Librarians
I imagine the librarian of the future as a filter interposed between man and the torrent of books.
José Ortega y Gasset (1883-1955)
As the protector and administrator of acquired knowledge, the librarian is among the oldest vocations known to humanity. Although in antiquity it was often slaves, and in the middle ages primarily monks, who tended the libraries, after the invention of the printing press the task increasingly became a bourgeois profession. Among others, renowned intellectuals such as Wilhelm Leibniz, Gotthold Ephraim Lessing and the Brothers Grimm worked as librarians. A first true vocational training programme was instituted in Munich in 1884, and was formally institutionalised in Prussia in 1909. Today there are different librarian career tracks and service levels. Acquisition, cataloguing and use of media are the three main fields of activity.

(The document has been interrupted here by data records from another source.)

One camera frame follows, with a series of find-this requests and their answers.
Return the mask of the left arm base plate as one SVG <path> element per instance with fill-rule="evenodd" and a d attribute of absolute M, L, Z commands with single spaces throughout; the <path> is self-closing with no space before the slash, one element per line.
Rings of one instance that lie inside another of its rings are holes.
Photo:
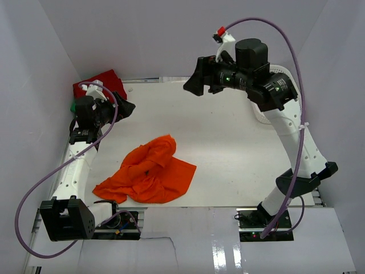
<path fill-rule="evenodd" d="M 109 223 L 97 227 L 92 240 L 139 240 L 144 223 L 143 211 L 131 211 L 135 221 L 126 212 L 121 213 Z"/>

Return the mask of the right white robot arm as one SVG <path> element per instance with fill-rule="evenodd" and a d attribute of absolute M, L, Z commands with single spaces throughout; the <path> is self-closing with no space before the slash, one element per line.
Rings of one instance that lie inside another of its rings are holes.
<path fill-rule="evenodd" d="M 270 71 L 268 53 L 260 39 L 240 40 L 235 44 L 234 58 L 225 50 L 199 57 L 194 73 L 183 85 L 184 90 L 196 96 L 203 95 L 205 86 L 212 94 L 225 88 L 245 91 L 275 129 L 291 167 L 277 177 L 276 186 L 254 214 L 266 228 L 278 221 L 283 205 L 311 192 L 338 171 L 338 165 L 326 160 L 301 122 L 302 109 L 290 77 Z"/>

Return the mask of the orange t shirt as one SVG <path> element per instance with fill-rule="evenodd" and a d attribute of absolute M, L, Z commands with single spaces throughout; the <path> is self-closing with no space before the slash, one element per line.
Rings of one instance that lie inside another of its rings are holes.
<path fill-rule="evenodd" d="M 176 149 L 177 143 L 170 135 L 140 145 L 92 193 L 118 204 L 128 198 L 138 203 L 164 204 L 185 195 L 197 166 L 175 158 Z"/>

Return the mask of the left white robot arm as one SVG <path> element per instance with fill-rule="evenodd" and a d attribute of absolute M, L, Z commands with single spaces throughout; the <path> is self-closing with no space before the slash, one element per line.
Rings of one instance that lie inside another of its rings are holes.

In spite of their cultural-historical contributions, the specific conditions of library work have led to a public stereotype of librarians as schoolmarmish or eccentric. The clichés of an eccentric, aloof bookworm or mousy woman with horn-rimmed spectacles and tied-up hair have become staples of literature and film. They are rooted in the hermetic solitude of the librarian's vocation in earlier times, in the role of the librarian as the guardian of the knowledge of past eras and in its association with the supposedly insensate sphere of the intellect. In contrast to this is a more positive self-image of librarians who, against the backdrop of the drastic changes to the profession of recent years, now see themselves as modern service providers.